For spectroscopic properties’ calculations, the intermediate neglect of differential overlap (INDO/2) parameter of the ZINDO Hamiltonian was utilized. The restricted open-shell Hartree–Fock (ROHF) spin state was assigned, with spin multiplicity being set to auto-determination.

The electronic properties were calculated by setting the self-consistent field (SCF) tolerance to 5e–7 eV/atom, with max cycles of 1000. The SCF convergence scheme from Badziag and Solm was used (IIS) since it gives the most reliable convergence. For the study of spectroscopic properties, the configuration iteration (CI) type was set to RumerCI. The spectroscopic properties of all of the optimized species were studied using these parameters.

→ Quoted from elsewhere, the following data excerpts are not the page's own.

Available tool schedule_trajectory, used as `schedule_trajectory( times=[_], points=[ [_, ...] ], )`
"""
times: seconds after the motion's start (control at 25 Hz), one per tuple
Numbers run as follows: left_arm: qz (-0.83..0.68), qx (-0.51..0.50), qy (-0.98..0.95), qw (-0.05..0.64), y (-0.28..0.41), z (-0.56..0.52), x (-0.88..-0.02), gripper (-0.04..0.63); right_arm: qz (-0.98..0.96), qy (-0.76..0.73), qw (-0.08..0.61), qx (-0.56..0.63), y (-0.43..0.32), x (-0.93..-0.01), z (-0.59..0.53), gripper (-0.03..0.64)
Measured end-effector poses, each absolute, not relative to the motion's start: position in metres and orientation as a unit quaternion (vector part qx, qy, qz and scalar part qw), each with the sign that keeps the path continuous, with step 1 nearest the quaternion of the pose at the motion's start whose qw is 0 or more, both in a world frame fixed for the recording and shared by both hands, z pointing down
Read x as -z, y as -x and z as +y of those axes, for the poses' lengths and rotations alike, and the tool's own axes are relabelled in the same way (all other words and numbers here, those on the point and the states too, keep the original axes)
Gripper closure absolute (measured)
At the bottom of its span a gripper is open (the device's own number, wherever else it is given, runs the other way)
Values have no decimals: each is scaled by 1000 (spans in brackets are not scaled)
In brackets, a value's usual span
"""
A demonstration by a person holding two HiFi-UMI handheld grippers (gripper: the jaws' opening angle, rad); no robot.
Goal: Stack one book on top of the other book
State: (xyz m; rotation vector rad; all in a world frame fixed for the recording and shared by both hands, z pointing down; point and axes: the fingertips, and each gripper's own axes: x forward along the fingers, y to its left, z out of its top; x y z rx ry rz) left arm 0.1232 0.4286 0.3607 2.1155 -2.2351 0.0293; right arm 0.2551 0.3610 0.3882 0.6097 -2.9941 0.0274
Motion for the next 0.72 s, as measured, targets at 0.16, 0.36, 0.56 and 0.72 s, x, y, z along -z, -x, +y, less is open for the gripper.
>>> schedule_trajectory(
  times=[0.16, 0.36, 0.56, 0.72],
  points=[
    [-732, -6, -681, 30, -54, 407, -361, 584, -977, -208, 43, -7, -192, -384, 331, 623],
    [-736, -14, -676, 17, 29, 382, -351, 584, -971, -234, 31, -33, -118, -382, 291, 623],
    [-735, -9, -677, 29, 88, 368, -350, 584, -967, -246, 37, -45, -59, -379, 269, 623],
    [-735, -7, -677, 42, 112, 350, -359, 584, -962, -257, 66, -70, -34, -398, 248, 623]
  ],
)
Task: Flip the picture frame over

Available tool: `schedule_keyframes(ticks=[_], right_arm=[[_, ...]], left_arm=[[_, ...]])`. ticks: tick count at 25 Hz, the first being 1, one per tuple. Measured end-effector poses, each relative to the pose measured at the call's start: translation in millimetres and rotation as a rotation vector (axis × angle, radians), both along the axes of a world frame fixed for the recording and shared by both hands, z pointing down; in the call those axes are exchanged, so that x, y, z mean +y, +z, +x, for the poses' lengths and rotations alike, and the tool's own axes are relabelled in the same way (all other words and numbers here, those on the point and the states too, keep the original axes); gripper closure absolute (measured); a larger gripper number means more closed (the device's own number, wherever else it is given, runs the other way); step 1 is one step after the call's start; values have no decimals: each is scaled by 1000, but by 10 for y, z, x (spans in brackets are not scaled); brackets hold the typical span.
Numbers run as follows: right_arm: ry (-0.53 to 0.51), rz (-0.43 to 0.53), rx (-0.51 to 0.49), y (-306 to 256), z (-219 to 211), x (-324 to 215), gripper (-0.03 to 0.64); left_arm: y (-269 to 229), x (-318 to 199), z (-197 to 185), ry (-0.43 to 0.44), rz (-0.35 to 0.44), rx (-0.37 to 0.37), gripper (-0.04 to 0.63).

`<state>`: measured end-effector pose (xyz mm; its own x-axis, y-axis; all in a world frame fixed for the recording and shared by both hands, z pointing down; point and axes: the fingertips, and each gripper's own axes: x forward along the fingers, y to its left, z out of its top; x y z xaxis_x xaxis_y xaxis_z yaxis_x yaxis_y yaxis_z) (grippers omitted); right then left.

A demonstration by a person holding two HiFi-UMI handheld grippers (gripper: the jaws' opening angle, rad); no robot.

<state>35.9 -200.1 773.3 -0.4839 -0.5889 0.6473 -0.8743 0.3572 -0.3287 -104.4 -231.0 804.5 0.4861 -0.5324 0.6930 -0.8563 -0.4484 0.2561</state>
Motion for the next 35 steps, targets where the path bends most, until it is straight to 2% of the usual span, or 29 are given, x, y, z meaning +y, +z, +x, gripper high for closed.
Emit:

The frequency analysis allowed the calculations of the IR vibrational spectra for the individual molecular systems. The studies of spectroscopic properties permitted the UV/vis spectrum plotting with contribution from the frontier molecular orbitals (HOMO–LUMO).

To study the effects of potential change on the polyNiCo_GCE, the RU was optimized with different charges on the Co and Ni atoms in the complex. The electrocatalytic reactions take place in the electrochemical double layer (EDL) region. The inner Helmholtz plane (IHP) molecules at the interfacial region are most likely to take part in the electron transfer (ET) process. The IHP is usually one molecule thick in length. However, the outer Helmholtz plane or diffused plane molecules can also reach the surface of the electrode and take part in the ET process. That is why the interactions during the nitrite oxidation were studied by placing the nitrite species at seven different positions (3–7 Å) around the RU. In all systems, during energy evaluation, a water-based solvation scheme was used using the self-consistent reaction field (SCRF) method since the experiments were carried out in aqueous medium. The full reaction pathway was determined through optimizing the simulation models that contained the RU and the nitrite species along with individual water and nitrogen dioxide (NO2) molecules.